Directions for this task: What are the lines below, starting at the line containing "(64, 2): 89" and ending at the line containing "Horizontal field of view 70°, picture"? Write them out exactly, ends included, without pictures.

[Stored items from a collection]
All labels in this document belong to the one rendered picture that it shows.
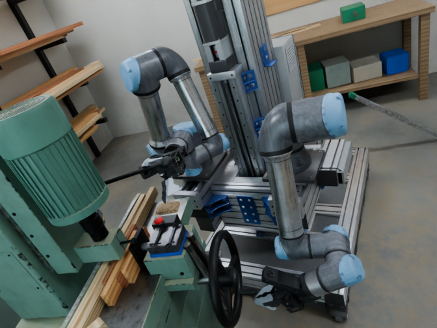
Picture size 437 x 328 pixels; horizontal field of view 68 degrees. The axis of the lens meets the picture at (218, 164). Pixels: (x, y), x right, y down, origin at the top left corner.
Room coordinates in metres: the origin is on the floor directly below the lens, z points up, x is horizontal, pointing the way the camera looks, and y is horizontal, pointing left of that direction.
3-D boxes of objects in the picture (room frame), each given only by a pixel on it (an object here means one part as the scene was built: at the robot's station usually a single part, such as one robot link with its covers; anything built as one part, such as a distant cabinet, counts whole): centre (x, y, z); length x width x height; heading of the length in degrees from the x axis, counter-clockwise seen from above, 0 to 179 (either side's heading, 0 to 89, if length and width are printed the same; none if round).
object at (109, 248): (0.83, 0.43, 0.99); 0.14 x 0.07 x 0.09; 71
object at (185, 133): (1.16, 0.11, 1.10); 0.11 x 0.08 x 0.09; 161
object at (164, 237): (0.79, 0.22, 0.99); 0.13 x 0.11 x 0.06; 161
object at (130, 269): (0.80, 0.34, 0.93); 0.16 x 0.02 x 0.06; 161
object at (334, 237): (0.69, -0.24, 0.82); 0.11 x 0.11 x 0.08; 68
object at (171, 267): (0.78, 0.22, 0.91); 0.15 x 0.14 x 0.09; 161
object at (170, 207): (1.05, 0.24, 0.91); 0.10 x 0.07 x 0.02; 71
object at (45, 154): (0.82, 0.41, 1.32); 0.18 x 0.18 x 0.31
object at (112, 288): (0.79, 0.39, 0.93); 0.26 x 0.02 x 0.05; 161
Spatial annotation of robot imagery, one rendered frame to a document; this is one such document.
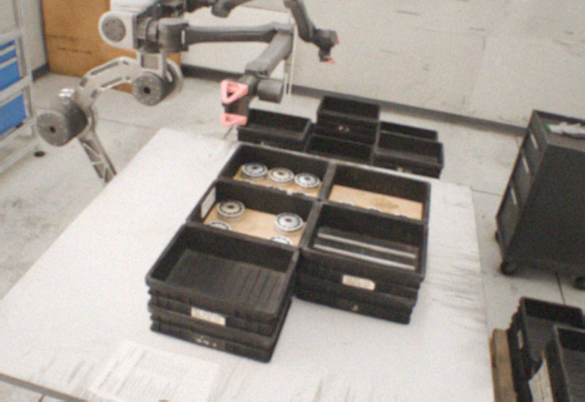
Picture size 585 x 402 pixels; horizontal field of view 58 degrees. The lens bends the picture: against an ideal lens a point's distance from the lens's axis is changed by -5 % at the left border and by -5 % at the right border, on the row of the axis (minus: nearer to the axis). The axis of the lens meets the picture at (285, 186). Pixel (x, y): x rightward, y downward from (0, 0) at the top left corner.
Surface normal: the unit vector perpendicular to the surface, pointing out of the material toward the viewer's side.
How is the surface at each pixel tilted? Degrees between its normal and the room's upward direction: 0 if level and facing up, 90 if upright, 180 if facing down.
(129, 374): 0
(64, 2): 89
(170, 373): 0
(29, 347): 0
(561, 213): 90
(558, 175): 90
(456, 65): 90
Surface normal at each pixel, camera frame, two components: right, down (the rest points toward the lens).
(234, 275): 0.09, -0.84
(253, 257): -0.25, 0.51
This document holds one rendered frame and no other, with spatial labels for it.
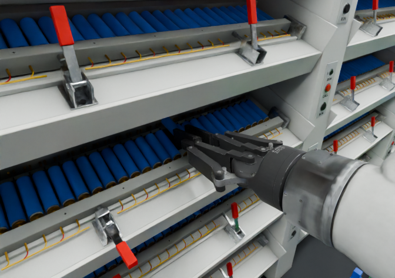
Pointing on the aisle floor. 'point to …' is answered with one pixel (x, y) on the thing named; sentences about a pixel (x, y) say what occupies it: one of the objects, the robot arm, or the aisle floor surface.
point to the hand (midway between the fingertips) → (193, 139)
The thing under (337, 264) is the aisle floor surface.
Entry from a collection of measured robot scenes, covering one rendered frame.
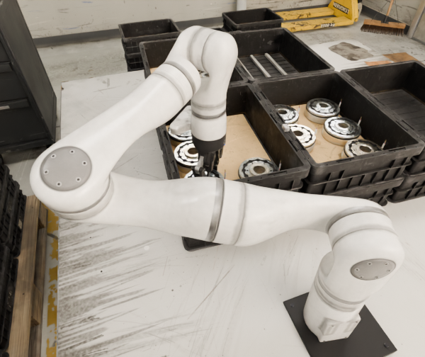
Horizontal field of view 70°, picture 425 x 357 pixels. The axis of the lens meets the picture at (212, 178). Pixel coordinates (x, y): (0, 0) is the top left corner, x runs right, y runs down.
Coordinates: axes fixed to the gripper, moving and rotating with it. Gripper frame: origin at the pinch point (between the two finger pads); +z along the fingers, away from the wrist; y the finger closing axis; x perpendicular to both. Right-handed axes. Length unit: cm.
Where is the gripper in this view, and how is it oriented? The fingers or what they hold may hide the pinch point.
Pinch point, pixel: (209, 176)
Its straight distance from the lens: 75.6
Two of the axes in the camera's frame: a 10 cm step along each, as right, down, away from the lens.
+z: 0.0, 7.0, 7.1
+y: 4.0, -6.5, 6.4
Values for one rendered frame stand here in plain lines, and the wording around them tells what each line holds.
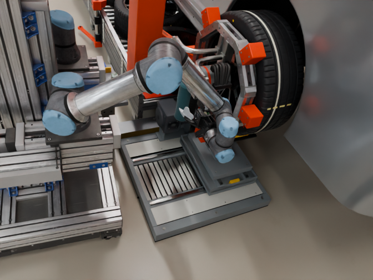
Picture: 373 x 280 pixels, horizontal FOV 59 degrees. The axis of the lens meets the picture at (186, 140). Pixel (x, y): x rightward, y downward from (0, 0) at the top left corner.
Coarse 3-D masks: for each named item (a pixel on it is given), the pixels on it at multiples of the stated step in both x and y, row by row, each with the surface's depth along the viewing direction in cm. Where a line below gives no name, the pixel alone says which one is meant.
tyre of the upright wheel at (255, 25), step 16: (224, 16) 171; (240, 16) 159; (272, 16) 162; (256, 32) 151; (272, 32) 155; (288, 32) 157; (272, 48) 151; (288, 48) 154; (256, 64) 154; (272, 64) 150; (288, 64) 154; (272, 80) 151; (288, 80) 155; (256, 96) 159; (272, 96) 154; (288, 96) 160; (272, 112) 161; (288, 112) 168; (240, 128) 177; (256, 128) 169; (272, 128) 180
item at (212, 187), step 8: (184, 136) 242; (184, 144) 237; (192, 152) 232; (192, 160) 229; (200, 160) 228; (200, 168) 220; (200, 176) 222; (208, 176) 220; (232, 176) 223; (240, 176) 223; (248, 176) 221; (256, 176) 224; (208, 184) 213; (216, 184) 214; (224, 184) 214; (232, 184) 217; (240, 184) 222; (208, 192) 215; (216, 192) 216
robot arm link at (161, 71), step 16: (160, 48) 107; (176, 48) 111; (144, 64) 105; (160, 64) 101; (176, 64) 104; (112, 80) 111; (128, 80) 108; (144, 80) 106; (160, 80) 104; (176, 80) 105; (64, 96) 116; (80, 96) 114; (96, 96) 112; (112, 96) 111; (128, 96) 112; (48, 112) 114; (64, 112) 114; (80, 112) 115; (96, 112) 118; (48, 128) 118; (64, 128) 117
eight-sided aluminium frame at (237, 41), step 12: (216, 24) 163; (228, 24) 162; (204, 36) 177; (228, 36) 157; (240, 36) 155; (204, 48) 189; (240, 48) 150; (192, 60) 196; (240, 60) 151; (240, 72) 153; (252, 72) 153; (240, 84) 154; (252, 84) 153; (240, 96) 156; (252, 96) 155; (240, 108) 158
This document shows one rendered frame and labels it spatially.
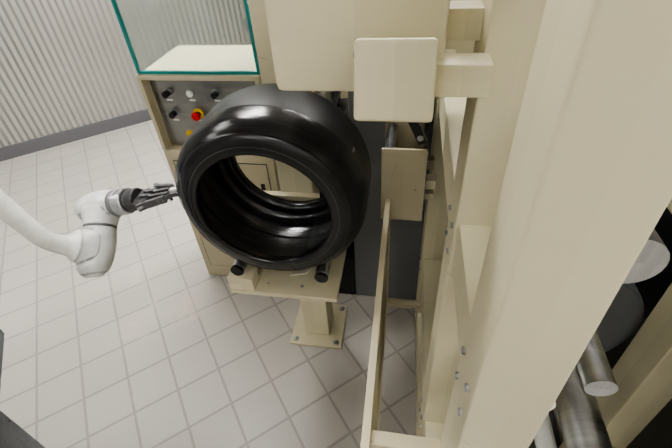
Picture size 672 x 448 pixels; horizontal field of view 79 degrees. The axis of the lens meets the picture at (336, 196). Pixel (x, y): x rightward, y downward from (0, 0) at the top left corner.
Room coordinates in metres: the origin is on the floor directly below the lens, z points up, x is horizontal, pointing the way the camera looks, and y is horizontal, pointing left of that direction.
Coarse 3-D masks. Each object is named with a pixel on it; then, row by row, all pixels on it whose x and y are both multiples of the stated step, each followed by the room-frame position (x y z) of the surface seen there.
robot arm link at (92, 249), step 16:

Answer space:
(64, 2): 89
(170, 373): 0
(29, 347): 0
(561, 213): 90
(558, 175): 90
(456, 65): 90
Surface normal at each pixel, camera frame, two components: right, down (the rest points toward the lens).
(234, 275): 0.09, -0.84
(253, 257): -0.25, 0.51
This document holds one rendered frame and no other, with spatial labels for it.
Pointing on the aisle floor. 'point to …' is answered with one pixel (x, y) on the thing named; sentences about a pixel (x, y) say what occupies it: one of the objects, the robot arm, or the aisle floor surface.
point to the hand (midway between the fingertips) → (193, 139)
The thing under (337, 264) is the aisle floor surface.
Entry from a collection of measured robot scenes, covering one rendered frame.
Horizontal field of view 70°, picture 425 x 357 pixels. The axis of the lens meets the picture at (212, 178). Pixel coordinates (x, y): (0, 0) is the top left corner, x runs right, y runs down.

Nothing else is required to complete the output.